**TASK STATEMENT**.
Leave the pictures out. Retype exactly the lines below from the one containing "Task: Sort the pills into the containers" through the one containing "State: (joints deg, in", and no others.

──────── DATA ────────

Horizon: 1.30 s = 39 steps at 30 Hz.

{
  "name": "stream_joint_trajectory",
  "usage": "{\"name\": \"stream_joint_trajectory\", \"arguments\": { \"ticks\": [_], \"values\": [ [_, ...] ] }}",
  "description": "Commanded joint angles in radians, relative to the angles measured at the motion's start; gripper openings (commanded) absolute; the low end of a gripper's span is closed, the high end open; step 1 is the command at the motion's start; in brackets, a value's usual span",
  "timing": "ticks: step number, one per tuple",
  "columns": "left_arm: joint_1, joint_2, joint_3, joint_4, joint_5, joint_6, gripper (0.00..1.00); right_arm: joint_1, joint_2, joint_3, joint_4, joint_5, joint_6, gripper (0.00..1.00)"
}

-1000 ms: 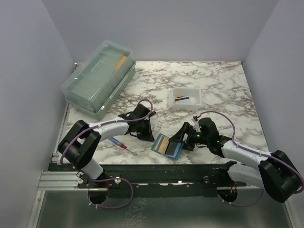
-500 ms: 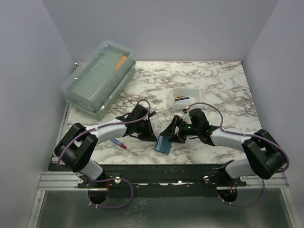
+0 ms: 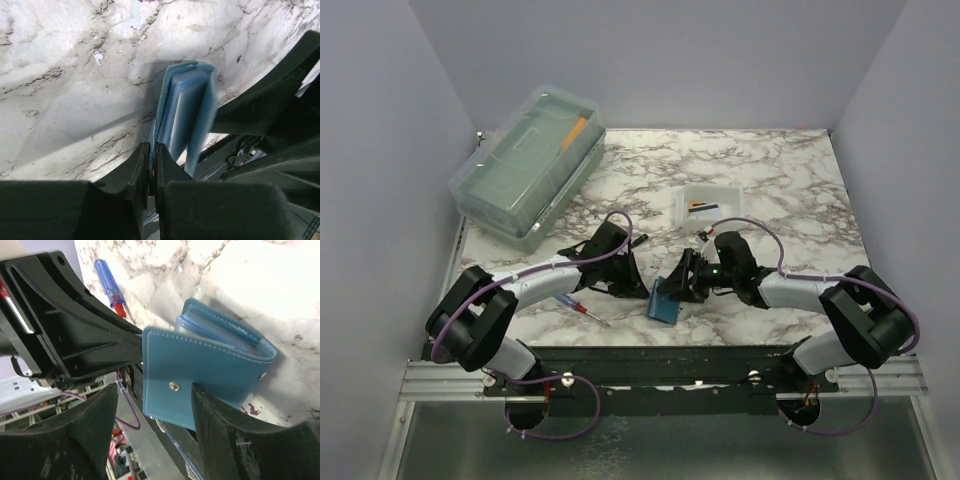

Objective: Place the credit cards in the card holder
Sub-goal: Close the card holder at the center of the board.

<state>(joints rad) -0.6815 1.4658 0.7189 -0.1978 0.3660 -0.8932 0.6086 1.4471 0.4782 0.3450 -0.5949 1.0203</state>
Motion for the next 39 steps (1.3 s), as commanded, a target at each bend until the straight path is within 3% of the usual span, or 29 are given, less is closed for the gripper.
{"name": "stream_joint_trajectory", "arguments": {
  "ticks": [1,5,10,15,24,32,39],
  "values": [
    [0.012,-0.029,-0.022,0.021,0.045,0.015,0.08,0.046,0.047,-0.023,0.083,-0.050,-0.001,0.59],
    [0.023,-0.051,-0.037,0.018,0.047,0.022,0.24,0.052,0.058,-0.042,0.128,-0.029,0.019,0.46],
    [0.042,-0.105,-0.048,-0.028,0.018,0.058,0.50,0.052,0.104,-0.033,0.098,-0.008,-0.009,0.48],
    [0.054,-0.122,-0.046,-0.043,-0.001,0.075,0.53,0.052,0.133,-0.031,0.101,-0.008,-0.013,0.45],
    [0.055,-0.078,-0.022,-0.043,0.002,0.099,0.41,0.052,0.158,-0.008,0.091,-0.008,-0.024,0.30],
    [0.054,-0.050,-0.004,-0.043,0.003,0.117,0.25,0.052,0.164,-0.010,0.093,-0.012,-0.027,0.24],
    [0.054,-0.057,0.002,-0.043,-0.001,0.127,0.05,0.053,0.185,-0.005,0.100,-0.012,-0.027,0.18]
  ]
}}
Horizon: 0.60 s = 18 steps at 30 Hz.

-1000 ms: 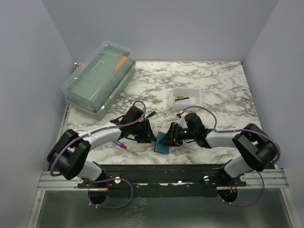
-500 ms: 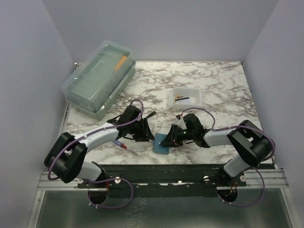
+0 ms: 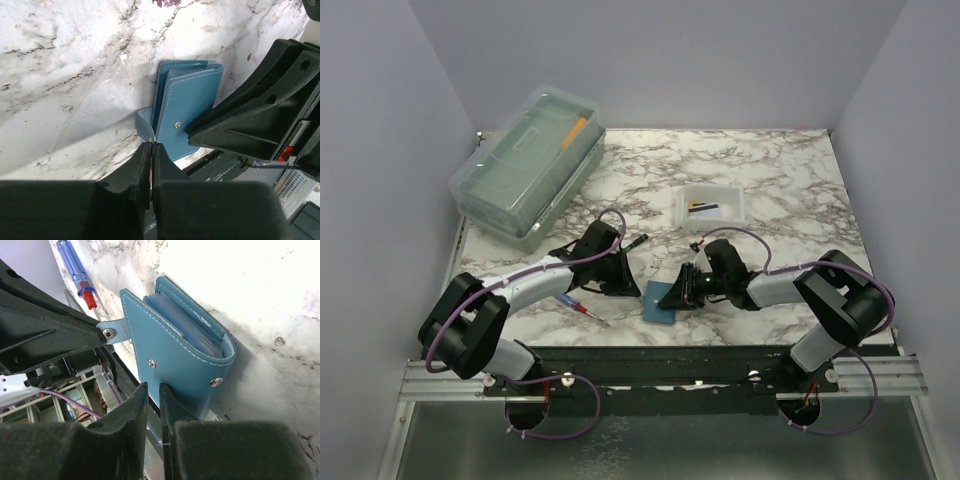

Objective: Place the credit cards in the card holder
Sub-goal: Close the card holder at the center of the board.

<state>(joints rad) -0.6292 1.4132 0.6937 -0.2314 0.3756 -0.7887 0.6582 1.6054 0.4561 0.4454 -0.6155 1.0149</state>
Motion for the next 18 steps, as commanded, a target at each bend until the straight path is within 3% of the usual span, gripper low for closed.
{"name": "stream_joint_trajectory", "arguments": {
  "ticks": [1,18],
  "values": [
    [0.002,-0.008,0.028,-0.009,-0.009,0.026,0.00,0.003,0.031,0.019,-0.003,0.013,-0.022,0.17],
    [-0.035,0.110,0.088,0.007,0.165,0.127,0.00,0.002,0.075,0.055,-0.058,0.058,-0.015,0.04]
  ]
}}
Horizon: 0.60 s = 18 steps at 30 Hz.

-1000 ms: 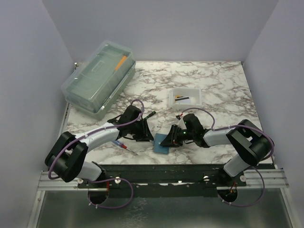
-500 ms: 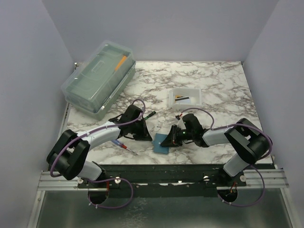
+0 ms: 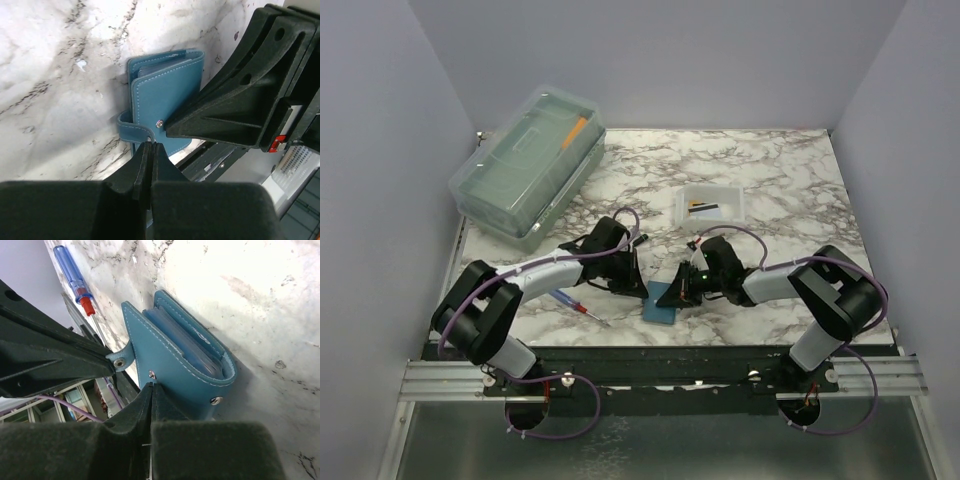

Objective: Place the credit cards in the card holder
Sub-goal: Close the card holder at the center of the board.

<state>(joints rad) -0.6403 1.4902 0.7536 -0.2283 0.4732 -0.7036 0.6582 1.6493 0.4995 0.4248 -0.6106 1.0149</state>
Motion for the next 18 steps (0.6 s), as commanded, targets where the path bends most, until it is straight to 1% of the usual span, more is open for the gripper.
{"name": "stream_joint_trajectory", "arguments": {
  "ticks": [1,6,10,15,18],
  "values": [
    [-0.028,0.041,0.033,0.004,0.069,0.045,0.00,0.002,0.032,0.010,-0.036,0.054,-0.014,0.04],
    [-0.043,0.084,0.059,0.004,0.067,0.049,0.00,0.003,0.025,0.004,-0.036,0.057,-0.007,0.03],
    [-0.047,0.104,0.072,0.004,0.065,0.053,0.00,0.002,-0.013,0.005,-0.061,0.057,0.008,0.02],
    [-0.048,0.114,0.076,0.000,0.065,0.055,0.00,0.001,-0.104,0.036,-0.189,0.109,-0.024,0.02],
    [-0.048,0.114,0.076,-0.001,0.061,0.058,0.00,-0.001,-0.121,0.048,-0.258,0.145,-0.051,0.02]
  ]
}}
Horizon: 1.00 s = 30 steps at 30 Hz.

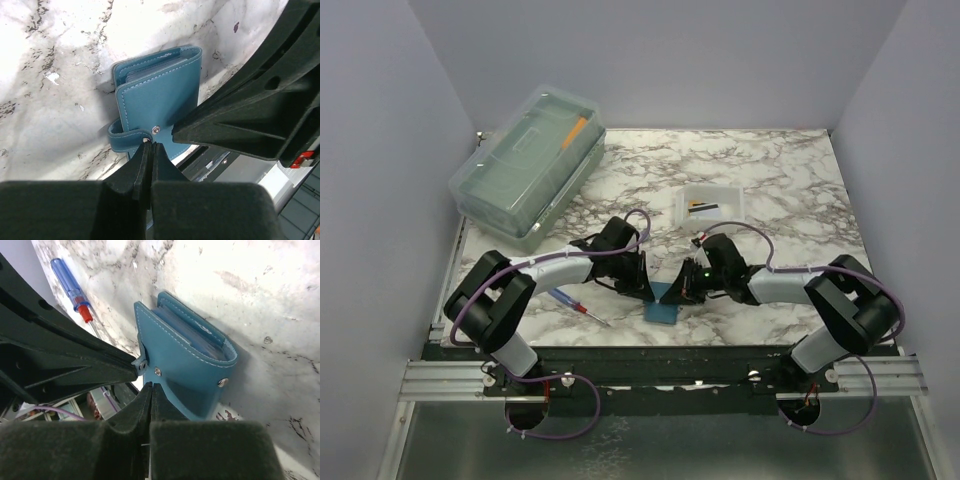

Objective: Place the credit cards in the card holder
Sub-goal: Close the card holder at the center of the board.

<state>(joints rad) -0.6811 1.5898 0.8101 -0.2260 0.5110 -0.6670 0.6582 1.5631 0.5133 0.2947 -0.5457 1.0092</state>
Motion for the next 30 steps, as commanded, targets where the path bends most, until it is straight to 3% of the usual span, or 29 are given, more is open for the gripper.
{"name": "stream_joint_trajectory", "arguments": {
  "ticks": [1,12,30],
  "values": [
    [-0.008,0.013,0.021,-0.004,0.024,0.021,0.00,-0.004,-0.032,0.033,-0.130,0.079,-0.050,0.02],
    [-0.034,0.038,0.049,-0.011,0.035,0.026,0.00,-0.006,0.131,0.042,-0.048,0.048,-0.052,0.00],
    [-0.041,0.007,0.049,-0.111,-0.104,0.067,0.00,-0.006,0.128,0.016,-0.024,0.040,-0.047,0.00]
  ]
}}
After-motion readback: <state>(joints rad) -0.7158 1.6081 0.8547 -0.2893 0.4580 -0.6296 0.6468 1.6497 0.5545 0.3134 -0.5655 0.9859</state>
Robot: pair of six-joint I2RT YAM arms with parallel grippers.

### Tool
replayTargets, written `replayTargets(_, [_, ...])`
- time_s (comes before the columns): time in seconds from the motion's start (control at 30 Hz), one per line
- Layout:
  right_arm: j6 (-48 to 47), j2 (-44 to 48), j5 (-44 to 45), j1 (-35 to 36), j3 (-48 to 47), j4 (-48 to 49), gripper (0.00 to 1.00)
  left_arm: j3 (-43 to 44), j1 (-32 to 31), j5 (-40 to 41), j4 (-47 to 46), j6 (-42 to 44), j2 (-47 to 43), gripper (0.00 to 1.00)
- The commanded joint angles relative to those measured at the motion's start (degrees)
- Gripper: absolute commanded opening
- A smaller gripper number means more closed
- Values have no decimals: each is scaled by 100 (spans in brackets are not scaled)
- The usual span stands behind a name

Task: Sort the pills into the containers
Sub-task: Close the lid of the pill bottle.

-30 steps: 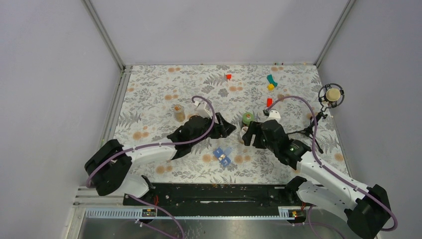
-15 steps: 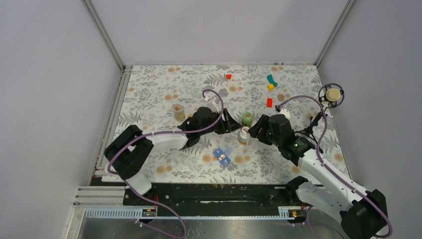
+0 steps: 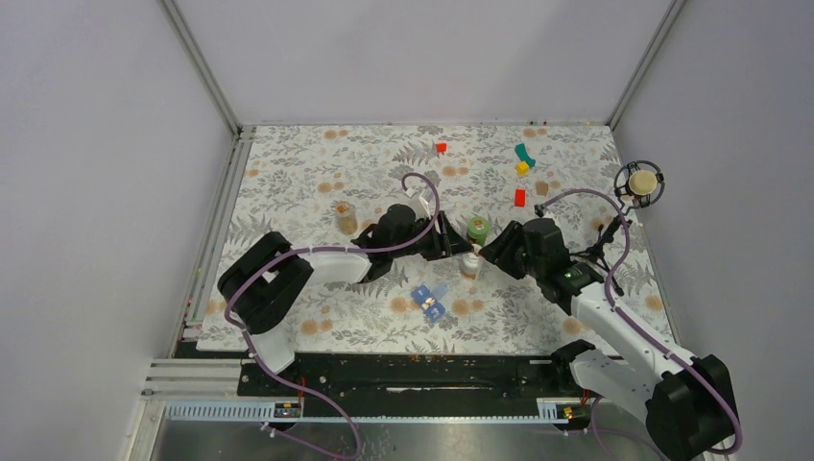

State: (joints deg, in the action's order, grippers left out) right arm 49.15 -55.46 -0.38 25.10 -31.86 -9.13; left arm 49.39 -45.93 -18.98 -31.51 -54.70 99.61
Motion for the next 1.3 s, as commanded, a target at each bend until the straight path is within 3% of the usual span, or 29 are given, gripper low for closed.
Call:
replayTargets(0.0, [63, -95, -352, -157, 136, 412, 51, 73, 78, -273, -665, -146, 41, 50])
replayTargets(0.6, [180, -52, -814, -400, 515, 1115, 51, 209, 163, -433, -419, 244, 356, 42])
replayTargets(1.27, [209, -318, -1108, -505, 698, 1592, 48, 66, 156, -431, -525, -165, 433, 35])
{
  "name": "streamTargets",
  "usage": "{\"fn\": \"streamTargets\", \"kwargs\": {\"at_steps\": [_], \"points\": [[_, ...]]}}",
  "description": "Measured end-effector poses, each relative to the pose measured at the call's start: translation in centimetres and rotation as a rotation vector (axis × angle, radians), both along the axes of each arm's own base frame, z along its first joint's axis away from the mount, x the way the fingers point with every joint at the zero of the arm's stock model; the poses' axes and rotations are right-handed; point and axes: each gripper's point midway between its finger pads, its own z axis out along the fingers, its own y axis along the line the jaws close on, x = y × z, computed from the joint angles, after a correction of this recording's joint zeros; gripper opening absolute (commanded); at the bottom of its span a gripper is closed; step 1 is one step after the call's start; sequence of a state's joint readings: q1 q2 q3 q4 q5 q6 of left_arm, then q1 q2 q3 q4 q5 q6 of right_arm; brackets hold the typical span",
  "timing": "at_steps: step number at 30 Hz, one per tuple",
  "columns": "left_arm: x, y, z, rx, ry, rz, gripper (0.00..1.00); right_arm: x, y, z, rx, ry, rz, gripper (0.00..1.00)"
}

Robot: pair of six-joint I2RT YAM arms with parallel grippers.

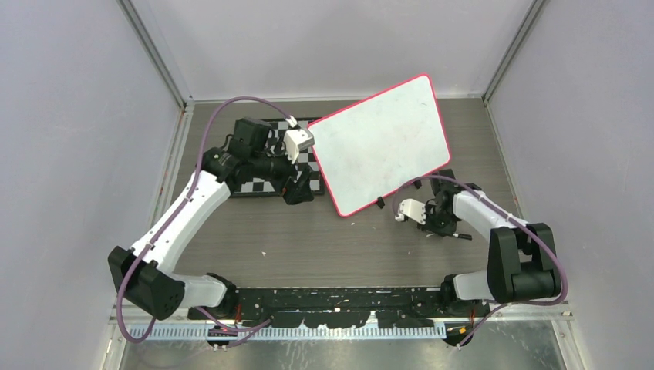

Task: Write a sentence on the whiteboard
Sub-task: Open the whiteboard marker at the center of the board.

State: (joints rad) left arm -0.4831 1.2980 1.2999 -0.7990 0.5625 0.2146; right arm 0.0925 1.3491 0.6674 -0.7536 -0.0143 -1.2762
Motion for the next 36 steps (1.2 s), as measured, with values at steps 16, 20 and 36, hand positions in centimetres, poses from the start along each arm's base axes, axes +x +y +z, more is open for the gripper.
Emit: {"fn": "streamTargets", "kwargs": {"at_steps": [16, 20, 36], "points": [[0.5, -0.5, 5.3, -0.083, -0.006, 0.088, 1.0, 8.0, 10.3, 16.0, 0.562, -0.219, -0.442, 0.0], [0.9, -1.0, 6.2, -0.128, 0.017, 0.133, 1.0, 11.1, 14.0, 26.0, 0.893, -0.308, -0.619, 0.0], [3.6, -10.9, 11.5, -0.557, 0.226, 0.073, 0.91, 15.5, 21.6, 39.1, 1.608, 0.104, -0.991, 0.0]]}}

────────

**ANSWER AREA**.
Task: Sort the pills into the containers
Sub-task: Close the lid of the pill bottle.

-30 steps: 
-15 steps: 
+0 steps: 

State: (joints deg, in the action's order, grippers left out) right arm 49.15 -55.46 -0.38 25.10 -31.86 -9.13; left arm 49.39 -45.93 -18.98 -31.51 -54.70 99.61

No further work remains on this exercise.